Selon Agnès Buzyn, il existe actuellement un "double système" qui représente une "exception française" et pose un "vrai problème de santé publique". D'après la ministre, ce problème s'ajoute à celui du manque de confiance généralisé des Français dans l'efficience même des vaccins. Actuellement, deux généralistes sur trois considèrent en effet que le temps passé à convaincre leurs patients afin qu'ils se fassent vacciner est un frein à leur travail

Le projet d'Agnès Buzyn est en fait un plan dont la réalisation se ferait en deux temps. Tout d'abord, la couverture vaccinale obligatoire serait élargie afin de restaurer la confiance des Français dans les vaccins. Puis, dans un second temps, l'obligation vaccinale serait levée. "Je déteste la coercition, ce n'est pas dans mon tempérament. Mais là, il y a une urgence" a confié la ministre. 

Quelles ont été les réactions à l'annonce de ce projet ?

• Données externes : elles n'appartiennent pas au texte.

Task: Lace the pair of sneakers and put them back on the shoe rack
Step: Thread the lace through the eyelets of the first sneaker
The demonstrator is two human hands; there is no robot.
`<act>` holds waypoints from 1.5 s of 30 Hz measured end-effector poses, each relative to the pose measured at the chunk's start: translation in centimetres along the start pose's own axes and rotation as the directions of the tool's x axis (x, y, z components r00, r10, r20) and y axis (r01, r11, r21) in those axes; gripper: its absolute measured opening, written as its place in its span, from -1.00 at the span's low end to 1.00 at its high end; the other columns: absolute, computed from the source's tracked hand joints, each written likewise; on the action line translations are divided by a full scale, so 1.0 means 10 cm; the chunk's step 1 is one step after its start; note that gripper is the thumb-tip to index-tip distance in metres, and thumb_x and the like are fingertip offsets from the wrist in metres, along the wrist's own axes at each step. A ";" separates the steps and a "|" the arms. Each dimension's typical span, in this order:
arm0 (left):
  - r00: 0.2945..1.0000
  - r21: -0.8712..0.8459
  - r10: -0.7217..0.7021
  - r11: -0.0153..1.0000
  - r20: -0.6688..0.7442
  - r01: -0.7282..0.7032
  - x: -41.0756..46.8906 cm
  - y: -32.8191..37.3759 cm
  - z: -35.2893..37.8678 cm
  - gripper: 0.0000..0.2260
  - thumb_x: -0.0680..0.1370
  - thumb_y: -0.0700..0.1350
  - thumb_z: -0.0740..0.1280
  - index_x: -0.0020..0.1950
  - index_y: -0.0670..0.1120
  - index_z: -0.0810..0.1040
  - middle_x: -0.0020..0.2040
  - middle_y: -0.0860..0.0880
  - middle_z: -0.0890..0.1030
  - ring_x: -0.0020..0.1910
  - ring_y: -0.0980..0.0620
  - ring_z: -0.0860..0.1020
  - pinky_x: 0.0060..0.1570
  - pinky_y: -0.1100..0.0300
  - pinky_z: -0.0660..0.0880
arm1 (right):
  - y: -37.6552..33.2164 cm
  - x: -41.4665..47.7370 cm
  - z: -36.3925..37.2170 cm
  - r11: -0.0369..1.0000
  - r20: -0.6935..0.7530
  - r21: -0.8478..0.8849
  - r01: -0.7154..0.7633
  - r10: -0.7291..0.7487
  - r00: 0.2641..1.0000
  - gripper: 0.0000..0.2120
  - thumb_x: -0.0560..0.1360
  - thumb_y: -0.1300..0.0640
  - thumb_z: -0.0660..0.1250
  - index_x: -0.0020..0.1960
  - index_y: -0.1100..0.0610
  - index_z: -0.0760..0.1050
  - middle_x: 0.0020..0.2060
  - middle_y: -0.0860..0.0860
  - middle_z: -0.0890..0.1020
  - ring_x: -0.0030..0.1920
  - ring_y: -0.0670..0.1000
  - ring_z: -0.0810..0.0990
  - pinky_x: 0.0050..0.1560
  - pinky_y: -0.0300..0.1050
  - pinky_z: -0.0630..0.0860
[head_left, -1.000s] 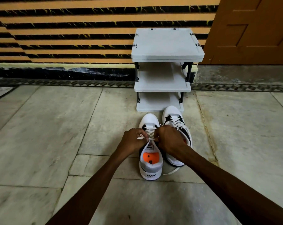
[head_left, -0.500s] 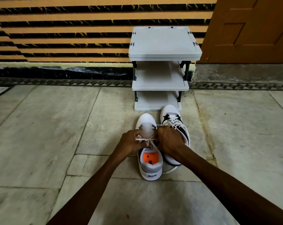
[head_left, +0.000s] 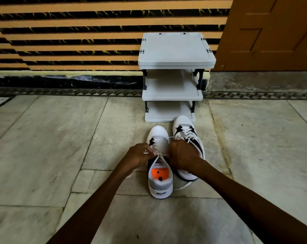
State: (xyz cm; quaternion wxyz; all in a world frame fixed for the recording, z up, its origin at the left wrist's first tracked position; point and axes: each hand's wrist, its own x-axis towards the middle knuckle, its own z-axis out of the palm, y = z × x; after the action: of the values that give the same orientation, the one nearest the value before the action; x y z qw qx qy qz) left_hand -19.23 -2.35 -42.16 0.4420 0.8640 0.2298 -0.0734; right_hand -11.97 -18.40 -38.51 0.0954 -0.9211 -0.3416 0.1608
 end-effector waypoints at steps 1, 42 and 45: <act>1.000 -0.001 -0.012 1.000 0.008 0.012 0.01 -0.01 -0.01 -0.82 0.49 0.06 0.38 -0.19 -0.03 0.60 -0.16 0.04 0.62 -0.22 0.18 0.51 -0.31 0.34 0.36 | 0.02 0.01 -0.03 0.999 0.041 0.041 0.003 -0.005 0.999 -0.78 0.48 0.13 0.31 -0.02 0.23 0.65 -0.02 0.21 0.67 0.01 0.20 0.64 -0.09 -0.11 0.51; 0.860 0.278 0.360 0.922 -0.361 -0.270 -0.06 0.17 0.12 -0.83 0.51 -0.04 0.30 0.02 -0.01 0.64 -0.15 -0.03 0.70 -0.22 0.01 0.63 -0.17 0.07 0.60 | -0.05 0.18 0.04 0.218 0.069 0.969 -0.120 0.229 0.971 -0.86 0.51 0.38 0.31 0.04 0.33 0.59 -0.35 0.11 0.67 -0.51 -0.15 0.56 -0.49 -0.32 0.42; 0.874 0.219 0.322 0.942 -0.365 -0.255 -0.06 0.15 0.17 -0.81 0.53 -0.08 0.29 0.09 -0.01 0.61 -0.15 -0.03 0.70 -0.20 0.04 0.62 -0.12 0.08 0.60 | -0.06 0.18 0.06 0.118 0.079 0.987 -0.110 0.243 0.967 -0.86 0.52 0.44 0.27 -0.03 0.33 0.59 -0.42 0.06 0.60 -0.58 -0.19 0.54 -0.56 -0.36 0.41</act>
State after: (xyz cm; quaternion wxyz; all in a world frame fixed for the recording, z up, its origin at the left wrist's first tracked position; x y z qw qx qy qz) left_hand -18.93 -4.64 -41.88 0.3195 0.9188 0.1757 0.1509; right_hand -11.24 -16.71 -39.35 0.6713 -0.6733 -0.0360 0.3077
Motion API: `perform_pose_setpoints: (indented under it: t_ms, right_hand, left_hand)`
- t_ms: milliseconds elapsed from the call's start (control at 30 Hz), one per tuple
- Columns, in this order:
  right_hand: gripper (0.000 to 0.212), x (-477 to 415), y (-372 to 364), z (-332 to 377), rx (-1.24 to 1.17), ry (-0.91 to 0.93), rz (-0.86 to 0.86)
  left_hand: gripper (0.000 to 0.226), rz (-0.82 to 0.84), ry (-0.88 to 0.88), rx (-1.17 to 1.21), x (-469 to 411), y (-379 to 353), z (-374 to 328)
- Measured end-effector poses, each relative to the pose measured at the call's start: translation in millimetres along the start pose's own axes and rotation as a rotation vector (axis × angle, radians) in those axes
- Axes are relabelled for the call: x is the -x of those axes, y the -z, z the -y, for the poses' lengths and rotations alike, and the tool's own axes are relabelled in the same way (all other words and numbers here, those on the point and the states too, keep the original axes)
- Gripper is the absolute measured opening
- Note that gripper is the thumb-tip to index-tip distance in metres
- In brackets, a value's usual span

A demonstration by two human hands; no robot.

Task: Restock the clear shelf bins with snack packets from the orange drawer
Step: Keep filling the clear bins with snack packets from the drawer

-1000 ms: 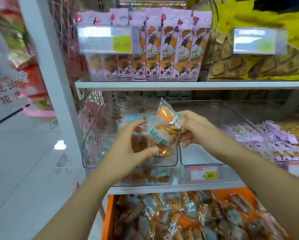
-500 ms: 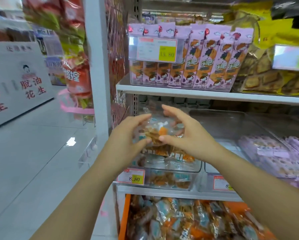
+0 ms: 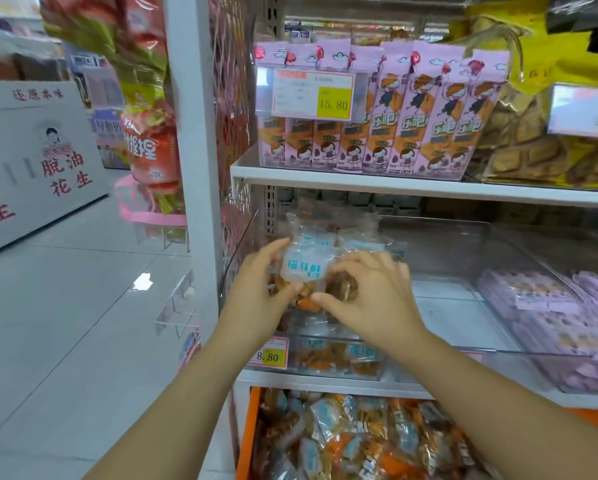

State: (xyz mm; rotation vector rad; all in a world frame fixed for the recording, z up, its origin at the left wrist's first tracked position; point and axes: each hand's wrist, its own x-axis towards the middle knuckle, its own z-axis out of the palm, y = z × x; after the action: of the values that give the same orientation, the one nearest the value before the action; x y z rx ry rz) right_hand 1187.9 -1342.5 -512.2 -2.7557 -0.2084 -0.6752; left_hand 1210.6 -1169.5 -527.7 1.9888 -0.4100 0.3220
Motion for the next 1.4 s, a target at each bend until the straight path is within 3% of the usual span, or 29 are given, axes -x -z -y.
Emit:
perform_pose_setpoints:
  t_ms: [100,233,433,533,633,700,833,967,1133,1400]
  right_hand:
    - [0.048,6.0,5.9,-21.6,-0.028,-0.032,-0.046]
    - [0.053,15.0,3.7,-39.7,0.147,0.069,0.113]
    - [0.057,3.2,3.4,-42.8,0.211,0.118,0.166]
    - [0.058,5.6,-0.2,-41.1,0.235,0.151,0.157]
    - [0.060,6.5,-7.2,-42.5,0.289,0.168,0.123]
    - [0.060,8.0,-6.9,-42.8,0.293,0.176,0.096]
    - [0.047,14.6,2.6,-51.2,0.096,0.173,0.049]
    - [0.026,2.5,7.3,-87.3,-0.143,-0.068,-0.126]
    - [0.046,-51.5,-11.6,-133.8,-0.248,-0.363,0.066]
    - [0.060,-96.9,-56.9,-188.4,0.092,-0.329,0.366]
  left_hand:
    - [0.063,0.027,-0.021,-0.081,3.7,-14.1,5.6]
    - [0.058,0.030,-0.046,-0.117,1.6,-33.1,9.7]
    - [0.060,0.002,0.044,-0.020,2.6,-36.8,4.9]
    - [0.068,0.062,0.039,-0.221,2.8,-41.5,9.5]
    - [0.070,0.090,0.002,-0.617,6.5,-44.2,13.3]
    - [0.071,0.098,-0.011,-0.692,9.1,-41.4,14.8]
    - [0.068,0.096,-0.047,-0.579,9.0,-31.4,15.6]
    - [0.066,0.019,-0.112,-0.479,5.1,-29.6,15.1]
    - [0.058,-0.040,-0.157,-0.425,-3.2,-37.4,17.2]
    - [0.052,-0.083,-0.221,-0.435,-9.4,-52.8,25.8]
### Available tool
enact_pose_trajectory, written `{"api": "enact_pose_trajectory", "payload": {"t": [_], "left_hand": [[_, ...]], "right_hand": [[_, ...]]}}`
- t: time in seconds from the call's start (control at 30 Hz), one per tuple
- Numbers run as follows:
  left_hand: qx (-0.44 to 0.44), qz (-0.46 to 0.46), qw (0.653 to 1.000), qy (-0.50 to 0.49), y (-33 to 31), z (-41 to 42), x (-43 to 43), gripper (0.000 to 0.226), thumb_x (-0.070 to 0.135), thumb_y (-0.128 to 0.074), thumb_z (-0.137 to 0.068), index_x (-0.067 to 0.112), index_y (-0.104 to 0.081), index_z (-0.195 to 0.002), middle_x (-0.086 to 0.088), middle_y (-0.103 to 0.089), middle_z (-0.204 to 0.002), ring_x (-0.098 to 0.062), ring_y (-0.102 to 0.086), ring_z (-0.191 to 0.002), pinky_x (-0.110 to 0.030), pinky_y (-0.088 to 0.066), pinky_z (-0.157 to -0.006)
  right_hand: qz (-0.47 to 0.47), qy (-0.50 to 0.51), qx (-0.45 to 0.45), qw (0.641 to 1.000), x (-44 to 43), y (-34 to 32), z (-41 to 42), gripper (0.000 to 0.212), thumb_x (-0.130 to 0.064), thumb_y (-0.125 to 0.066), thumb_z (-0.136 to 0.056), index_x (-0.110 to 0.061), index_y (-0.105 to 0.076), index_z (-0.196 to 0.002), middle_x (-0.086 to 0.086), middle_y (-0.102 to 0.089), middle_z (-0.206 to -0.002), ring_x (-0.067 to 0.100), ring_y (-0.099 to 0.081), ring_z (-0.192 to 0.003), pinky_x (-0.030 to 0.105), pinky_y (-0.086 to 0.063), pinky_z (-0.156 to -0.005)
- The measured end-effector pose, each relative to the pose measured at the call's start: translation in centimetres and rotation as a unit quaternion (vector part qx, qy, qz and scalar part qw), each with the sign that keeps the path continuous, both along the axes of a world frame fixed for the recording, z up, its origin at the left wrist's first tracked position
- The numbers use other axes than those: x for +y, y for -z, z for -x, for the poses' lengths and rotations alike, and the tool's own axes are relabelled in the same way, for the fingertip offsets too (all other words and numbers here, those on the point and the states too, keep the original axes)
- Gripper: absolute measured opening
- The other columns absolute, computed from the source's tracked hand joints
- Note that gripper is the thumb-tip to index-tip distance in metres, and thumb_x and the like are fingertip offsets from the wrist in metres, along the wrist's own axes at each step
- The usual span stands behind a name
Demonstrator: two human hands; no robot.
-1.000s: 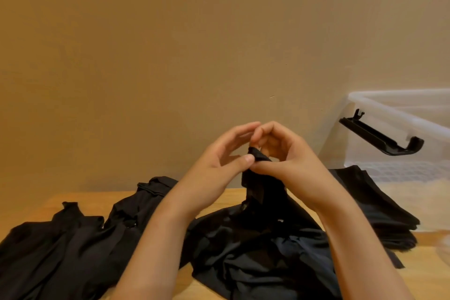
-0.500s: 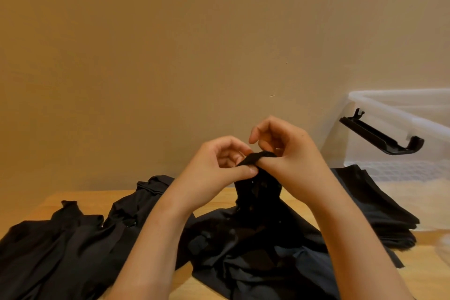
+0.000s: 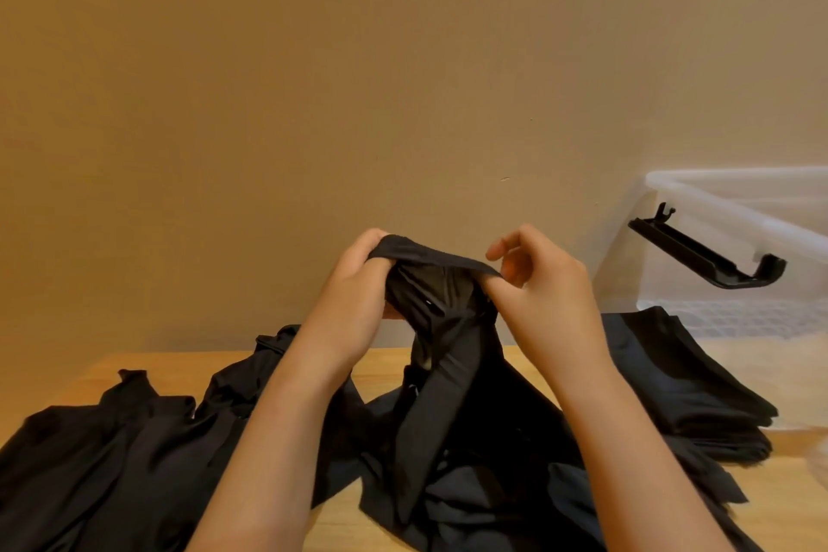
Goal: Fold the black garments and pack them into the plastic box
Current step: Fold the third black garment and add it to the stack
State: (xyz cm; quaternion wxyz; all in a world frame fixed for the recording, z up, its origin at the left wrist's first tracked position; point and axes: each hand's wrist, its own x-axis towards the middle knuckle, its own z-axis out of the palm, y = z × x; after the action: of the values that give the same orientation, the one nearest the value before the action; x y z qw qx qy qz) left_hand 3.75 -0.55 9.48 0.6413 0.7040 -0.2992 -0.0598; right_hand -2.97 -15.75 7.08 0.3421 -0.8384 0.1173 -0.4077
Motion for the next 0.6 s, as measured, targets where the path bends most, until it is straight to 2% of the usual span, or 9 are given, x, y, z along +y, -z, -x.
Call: {"api": "enact_pose_trajectory", "payload": {"t": [0.1,0.2,0.3,0.43,0.5,0.6], "left_hand": [[0.022,0.028,0.999,0.012,0.1,-0.4,0.1,0.028,0.013,-0.032,-0.102,0.007,-0.055,-0.086,0.003,-0.054,-0.075,-0.008,-0.052,-0.073,-0.024,-0.046,-0.073],[0.105,0.144,0.984,0.002,0.3,-0.8,0.4,0.029,0.015,-0.032,-0.103,0.006,-0.057,-0.090,-0.003,-0.058,-0.085,-0.014,-0.056,-0.080,-0.022,-0.050,-0.068],[0.155,0.272,0.949,-0.030,-0.1,-1.0,0.9,0.032,0.015,-0.030,-0.104,0.008,-0.056,-0.086,-0.003,-0.057,-0.082,-0.014,-0.056,-0.077,-0.024,-0.048,-0.067],[0.200,0.422,0.874,-0.137,-1.1,-1.9,2.7,0.033,0.016,-0.031,-0.102,0.014,-0.054,-0.079,0.002,-0.061,-0.069,-0.011,-0.059,-0.065,-0.023,-0.049,-0.064],[0.194,0.426,0.866,-0.176,-1.2,-2.5,3.9,0.032,0.018,-0.031,-0.102,0.016,-0.053,-0.078,0.003,-0.059,-0.072,-0.010,-0.057,-0.067,-0.023,-0.048,-0.065],[0.139,0.319,0.916,-0.198,-0.6,-3.3,5.1,0.032,0.020,-0.030,-0.103,0.017,-0.049,-0.077,0.003,-0.051,-0.075,-0.010,-0.050,-0.068,-0.024,-0.042,-0.067]], "right_hand": [[-0.022,0.019,0.029,0.999,-0.2,0.4,-0.1,0.017,-0.014,-0.068,-0.083,-0.025,-0.056,-0.090,-0.007,-0.056,-0.074,0.013,-0.056,-0.071,0.037,-0.050,-0.062],[-0.016,0.053,0.060,0.997,-0.2,0.5,-0.2,0.018,-0.015,-0.065,-0.084,-0.028,-0.056,-0.092,-0.010,-0.056,-0.076,0.007,-0.054,-0.071,0.028,-0.042,-0.054],[-0.020,0.080,0.098,0.992,-0.3,0.8,-0.3,0.019,-0.015,-0.063,-0.083,-0.030,-0.056,-0.093,-0.012,-0.056,-0.078,0.002,-0.051,-0.069,0.024,-0.033,-0.050],[-0.043,0.095,0.133,0.986,-1.4,0.8,0.0,0.024,-0.009,-0.058,-0.082,-0.029,-0.058,-0.094,-0.013,-0.057,-0.082,0.005,-0.053,-0.072,0.024,-0.036,-0.050],[-0.061,0.105,0.141,0.983,-2.2,0.9,0.3,0.024,-0.007,-0.056,-0.081,-0.028,-0.058,-0.092,-0.014,-0.057,-0.081,0.009,-0.054,-0.071,0.025,-0.038,-0.051],[-0.093,0.103,0.157,0.978,-3.4,1.0,0.6,0.012,-0.015,-0.057,-0.085,-0.027,-0.058,-0.086,-0.007,-0.061,-0.079,0.016,-0.059,-0.070,0.030,-0.047,-0.056]]}}
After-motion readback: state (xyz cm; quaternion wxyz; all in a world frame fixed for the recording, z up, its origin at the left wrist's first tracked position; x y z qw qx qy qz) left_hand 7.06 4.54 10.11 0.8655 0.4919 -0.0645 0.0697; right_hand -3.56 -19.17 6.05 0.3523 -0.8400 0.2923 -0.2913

L'annonce de ce projet a provoqué des réactions multiples et parfois inquiètes. Pour l'eurodéputée écologiste Michèle Rivasi, ce dispositif serait un "cadeau" fait aux laboratoires pharmaceutiques. Comme le rapporte Le Parisien, l'ancienne directrice de Greenpeace France a déclaré dans un communiqué de presse que "la restauration de la confiance ne passe pas par l'infantilisation et le mépris des parents inquiets pour la santé et le système immunitaire de leurs enfants". L'eurodéputée souligne également dans le même communiqué qu'Agnès Buzyn "s'est toujours dit proche de l'industrie pharmaceutique".

D'autres écologistes sont allés encore plus loin. Sur Twitter, l'ex Secrétaire National des Verts Pascal Durand s'interroge : Agnès Buzyn propose-t-elle cela "comme ex-salariée des labos pharmaceutiques ou comme ministre de la Santé ?"

Jacques Bessin, le président de l'Union nationale des associations citoyennes de la santé (UNACS), dénonce également ce projet. Comme le rapporte France Info, il va jusqu'à comparer la vaccination obligatoire à une "hérésie". Il s'explique : "Les vaccins ont des effets secondaires, neurologiques, musculaires mal mesurés et parfois irréversibles. On parle des morts de maladie, jamais de ceux des vaccins." Dans Le Parisien, le président de l'UNACS promet : "on ne laissera pas faire".

Toutefois, la nouvelle a été accueillie favorablement par une partie des médecins et professionnels de la santé français. Dans une interview accordée à L'Express, le pédiatre et vaccinologue François Vié le Sage résume sa pensée en comparant la législation du vaccin à celle de la ceinture de sécurité : "Comme pour la ceinture de sécurité, je trouve malheureux d'être contraint de créer une loi pour obliger les personnes à se protéger. Malheureusement, vu la situation en France, nous n'avons pas le choix".